Contemplation – May I Have A Word With You?

Contemplation – May I Have A Word With You?

Contemplation – May I Have A Word With You? 940 788 SVDP USA

Blessed Frédéric, layman and primary founder of the Society of St Vincent de Paul, is considered the primary role model for members of the Society. In his words and in his deeds Frédéric leaves us with an example of charity and virtue. At the same time, his words can remind us of our own frailty and of the needs of the neighbors that we serve.

Writing from Lyon, where he was at the time starting out in the practice of law and living with his elderly mother, Frédéric shared with his friend Francois Lallier his experience of what has been called “one of the deepest forms of poverty”:

At the moment,” he wrote, “I am suffering a malady which will appear strange in a town where I have so many relatives and friends; I mean isolation.” [Letter 173, 1838]

As a lawyer, he argued before the court, and spoke with colleagues and clients daily, but never shared personal conversations. He tended to his mother, who was ill, but could not unburden himself without upsetting her in her frail state.

And so, in the midst of a bustling city, the city in which he’d grown up, in a profession that required interaction and conversation, he nevertheless felt alone.

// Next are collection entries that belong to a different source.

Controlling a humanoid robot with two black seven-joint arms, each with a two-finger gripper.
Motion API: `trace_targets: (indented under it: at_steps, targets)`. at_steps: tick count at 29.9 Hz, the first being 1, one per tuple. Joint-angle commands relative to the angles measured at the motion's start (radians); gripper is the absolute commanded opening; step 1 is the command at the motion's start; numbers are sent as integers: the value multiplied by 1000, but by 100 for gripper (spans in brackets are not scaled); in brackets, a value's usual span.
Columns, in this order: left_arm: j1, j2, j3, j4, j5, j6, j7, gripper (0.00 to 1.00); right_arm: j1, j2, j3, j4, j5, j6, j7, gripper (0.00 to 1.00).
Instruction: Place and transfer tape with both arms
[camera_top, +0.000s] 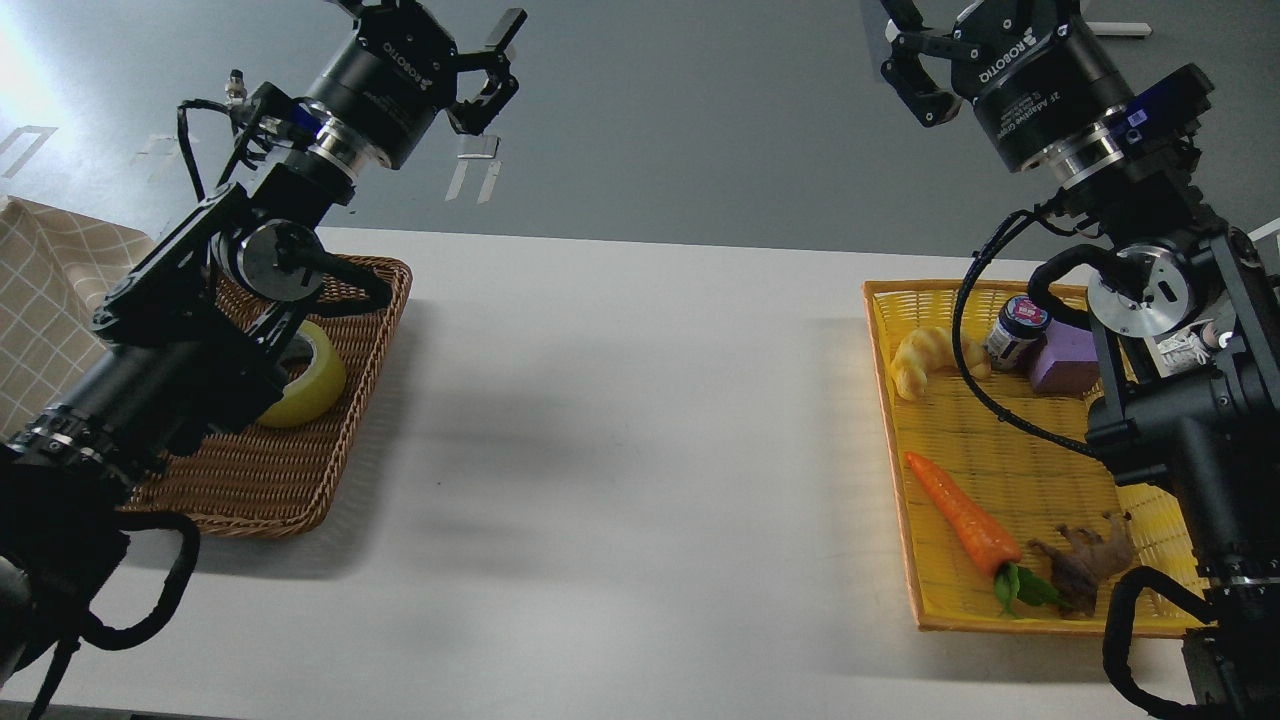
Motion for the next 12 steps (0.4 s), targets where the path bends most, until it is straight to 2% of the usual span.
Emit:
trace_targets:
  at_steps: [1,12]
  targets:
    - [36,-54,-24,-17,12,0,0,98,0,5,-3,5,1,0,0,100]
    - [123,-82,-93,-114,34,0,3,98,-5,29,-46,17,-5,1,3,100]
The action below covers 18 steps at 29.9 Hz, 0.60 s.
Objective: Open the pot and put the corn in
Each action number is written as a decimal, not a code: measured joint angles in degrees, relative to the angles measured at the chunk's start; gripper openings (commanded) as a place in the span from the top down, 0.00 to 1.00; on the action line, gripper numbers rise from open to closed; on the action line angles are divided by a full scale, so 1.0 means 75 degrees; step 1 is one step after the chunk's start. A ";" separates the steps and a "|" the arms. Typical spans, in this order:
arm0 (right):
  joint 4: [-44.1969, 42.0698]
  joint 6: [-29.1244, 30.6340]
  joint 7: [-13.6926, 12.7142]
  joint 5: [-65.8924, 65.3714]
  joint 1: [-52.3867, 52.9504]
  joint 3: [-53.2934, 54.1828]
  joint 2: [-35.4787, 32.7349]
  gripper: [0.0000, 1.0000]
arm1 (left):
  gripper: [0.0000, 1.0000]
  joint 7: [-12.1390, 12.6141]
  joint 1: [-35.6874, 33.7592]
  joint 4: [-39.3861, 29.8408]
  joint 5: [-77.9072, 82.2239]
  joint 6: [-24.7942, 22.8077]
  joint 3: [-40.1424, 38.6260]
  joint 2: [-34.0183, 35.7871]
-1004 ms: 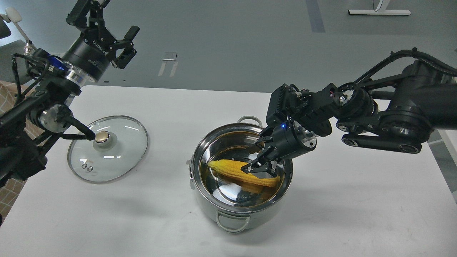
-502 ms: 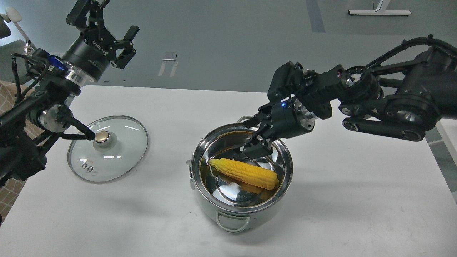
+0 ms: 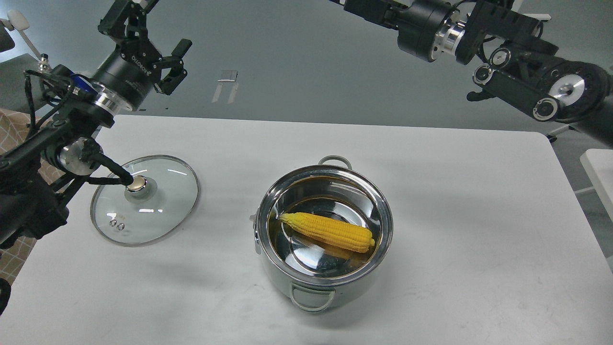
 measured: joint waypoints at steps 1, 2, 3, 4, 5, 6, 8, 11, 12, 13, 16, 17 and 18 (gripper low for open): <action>-0.0263 0.0014 0.0000 0.0192 -0.0217 0.0441 0.0104 0.00 | 0.02 0.0016 0.0000 0.0115 -0.0001 -0.0018 -0.0053 -0.0140; -0.0433 0.0054 0.0000 0.0383 -0.0400 0.0835 0.0156 0.00 | 0.02 0.0023 0.0000 0.0241 0.0000 -0.0074 -0.0091 -0.0263; -0.0565 0.0123 0.0000 0.0603 -0.0590 0.1215 0.0188 0.00 | 0.02 0.0024 0.0000 0.0382 0.0002 -0.0167 -0.0123 -0.0389; -0.0629 0.0233 0.0001 0.0861 -0.0787 0.1542 0.0207 0.00 | 0.02 0.0024 0.0000 0.0518 0.0004 -0.0310 -0.0153 -0.0505; -0.0647 0.0353 0.0001 0.1100 -0.0961 0.1780 0.0217 0.00 | 0.02 0.0024 0.0001 0.0625 0.0003 -0.0459 -0.0188 -0.0607; -0.0649 0.0495 0.0001 0.1391 -0.1156 0.2022 0.0229 0.00 | 0.02 0.0024 0.0009 0.0732 -0.0005 -0.0618 -0.0239 -0.0718; -0.0634 0.0761 0.0001 0.1973 -0.1560 0.2470 0.0242 0.00 | 0.02 0.0042 0.0065 0.0915 -0.0016 -0.0876 -0.0416 -0.0962; -0.0608 0.1025 0.0001 0.2610 -0.2120 0.2963 0.0251 0.00 | 0.02 0.0064 0.0146 0.1147 -0.0012 -0.1031 -0.0563 -0.1248; -0.0608 0.1080 0.0001 0.2715 -0.2249 0.3068 0.0256 0.00 | 0.02 0.0069 0.0174 0.1202 -0.0012 -0.1047 -0.0581 -0.1300; -0.0605 0.1136 0.0001 0.2800 -0.2382 0.3194 0.0283 0.00 | 0.02 0.0074 0.0219 0.1250 -0.0011 -0.1064 -0.0598 -0.1355; -0.0605 0.1218 0.0001 0.2892 -0.2731 0.3556 0.0455 0.00 | 0.02 0.0091 0.0319 0.1328 0.0013 -0.1089 -0.0607 -0.1484; -0.0605 0.1226 0.0001 0.2897 -0.2836 0.3682 0.0530 0.00 | 0.02 0.0108 0.0340 0.1351 0.0023 -0.1091 -0.0606 -0.1526; -0.0605 0.1230 0.0001 0.2900 -0.2916 0.3777 0.0584 0.00 | 0.02 0.0133 0.0355 0.1381 0.0027 -0.1091 -0.0603 -0.1561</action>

Don’t the poor whom we serve often live and work in some of the most crowded areas of our cities? Don’t they walk down streets filled with people? They walk right past us, in our coffee shops and restaurants, or we breeze past them, phones pressed to our ears, without so much as a glance, or a smile.

To whom can they speak? With whom can they share their thoughts, their needs, their hopes, their discouragements? Who will hear them? Who will listen?

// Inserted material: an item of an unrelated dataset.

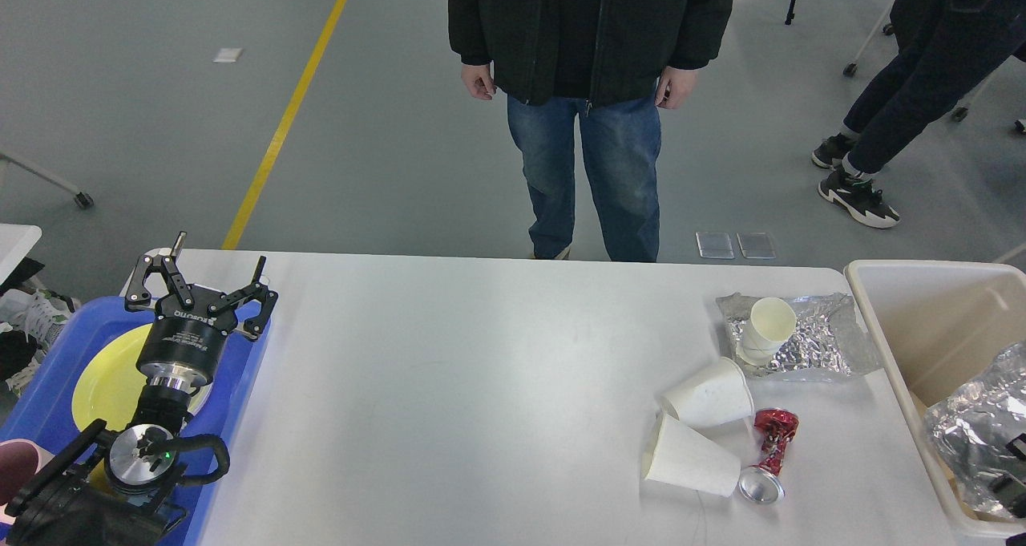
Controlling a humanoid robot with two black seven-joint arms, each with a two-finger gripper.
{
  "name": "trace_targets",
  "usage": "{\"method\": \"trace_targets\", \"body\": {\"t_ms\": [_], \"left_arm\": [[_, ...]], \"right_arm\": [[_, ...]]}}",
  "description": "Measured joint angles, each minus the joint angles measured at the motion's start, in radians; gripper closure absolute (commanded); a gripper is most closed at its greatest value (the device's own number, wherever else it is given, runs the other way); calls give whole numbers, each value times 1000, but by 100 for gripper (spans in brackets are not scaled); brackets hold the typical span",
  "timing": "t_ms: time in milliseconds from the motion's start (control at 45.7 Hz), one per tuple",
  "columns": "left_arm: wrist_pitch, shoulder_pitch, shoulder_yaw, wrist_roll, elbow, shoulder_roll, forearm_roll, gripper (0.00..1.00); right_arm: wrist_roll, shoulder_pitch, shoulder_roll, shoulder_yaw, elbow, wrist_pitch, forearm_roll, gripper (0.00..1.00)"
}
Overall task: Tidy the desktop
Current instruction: 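Release the foil in the bin and raise the right gripper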
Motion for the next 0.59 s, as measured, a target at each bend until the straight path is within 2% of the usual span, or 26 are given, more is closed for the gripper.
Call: {"method": "trace_targets", "body": {"t_ms": [591], "left_arm": [[0, 0, 0, 0, 0, -1, 0, 4]], "right_arm": [[0, -23, 42, -6, 1, -12, -5, 100]]}}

Perhaps the increased isolation we all have experienced this past year will help us to better appreciate our Essential Element of friendship, meant to be shared not only with each other, but with our neighbors in need.

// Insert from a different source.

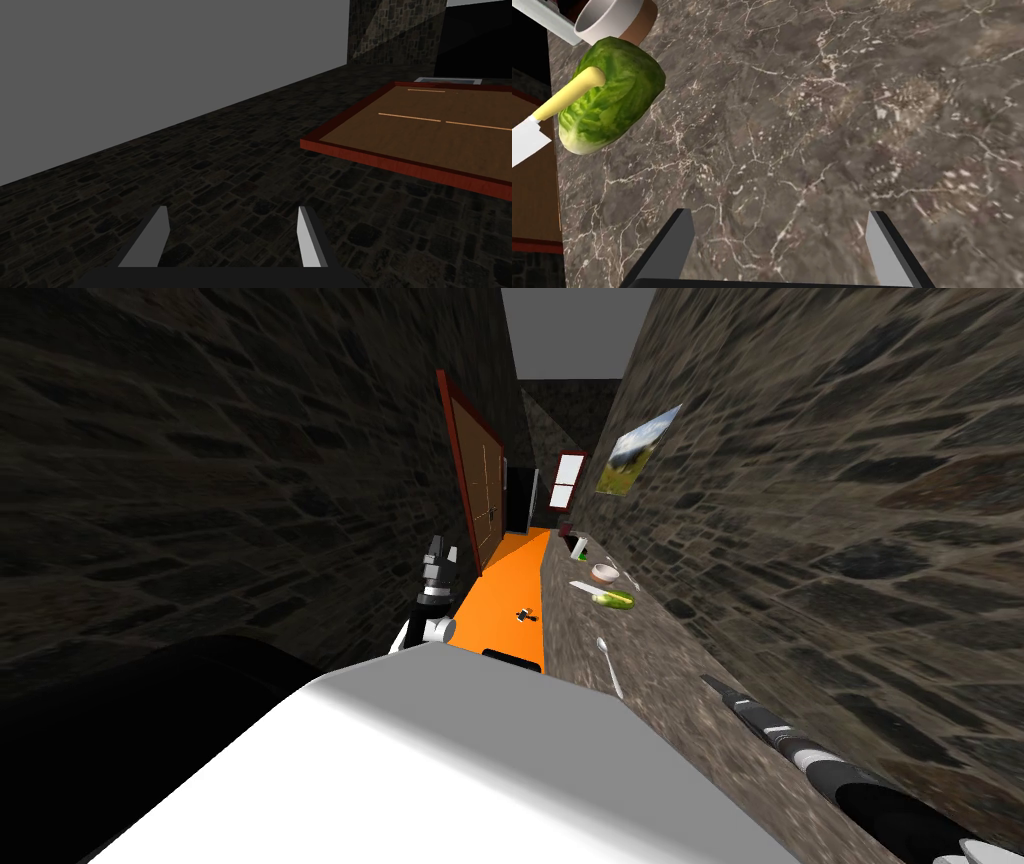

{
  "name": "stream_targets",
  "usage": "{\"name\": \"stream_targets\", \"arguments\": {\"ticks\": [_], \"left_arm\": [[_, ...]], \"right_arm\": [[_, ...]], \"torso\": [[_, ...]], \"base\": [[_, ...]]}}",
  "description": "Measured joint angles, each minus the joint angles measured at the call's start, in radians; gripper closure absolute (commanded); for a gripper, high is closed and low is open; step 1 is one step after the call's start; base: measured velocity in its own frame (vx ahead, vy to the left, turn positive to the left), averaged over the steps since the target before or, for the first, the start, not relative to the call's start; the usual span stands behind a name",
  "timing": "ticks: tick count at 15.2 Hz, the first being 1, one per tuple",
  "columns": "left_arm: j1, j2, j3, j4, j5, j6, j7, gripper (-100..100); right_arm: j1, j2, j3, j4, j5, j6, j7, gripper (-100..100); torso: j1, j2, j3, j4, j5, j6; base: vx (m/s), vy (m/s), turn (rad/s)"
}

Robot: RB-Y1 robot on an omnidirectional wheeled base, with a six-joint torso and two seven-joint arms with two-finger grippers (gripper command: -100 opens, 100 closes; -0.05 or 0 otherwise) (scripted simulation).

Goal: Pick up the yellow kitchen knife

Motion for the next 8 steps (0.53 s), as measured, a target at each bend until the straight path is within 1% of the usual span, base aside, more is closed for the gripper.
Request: {"name": "stream_targets", "arguments": {"ticks": [8], "left_arm": [[0.000,0.000,0.000,0.000,0.000,0.000,0.000,0]], "right_arm": [[-0.027,0.073,-0.001,0.043,-0.169,0.065,-0.146,-100]], "torso": [[0.000,0.000,0.000,0.000,0.000,0.000]], "base": [[-0.001,-0.029,0.030]]}}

Perhaps, like Frédéric, we will “appreciate now by its privation the whole value of the spoken word, how much more it cultivates thought than the dead letter of the greatest writers.” [Letter 173, 1838]

In the poor we are called to see Christ, the Incarnate Word. With our words we share not just information, but what our Rule [2.5.1] calls us to share: ourselves.

Contemplate

How can I better offer words of comfort, healing, and friendship?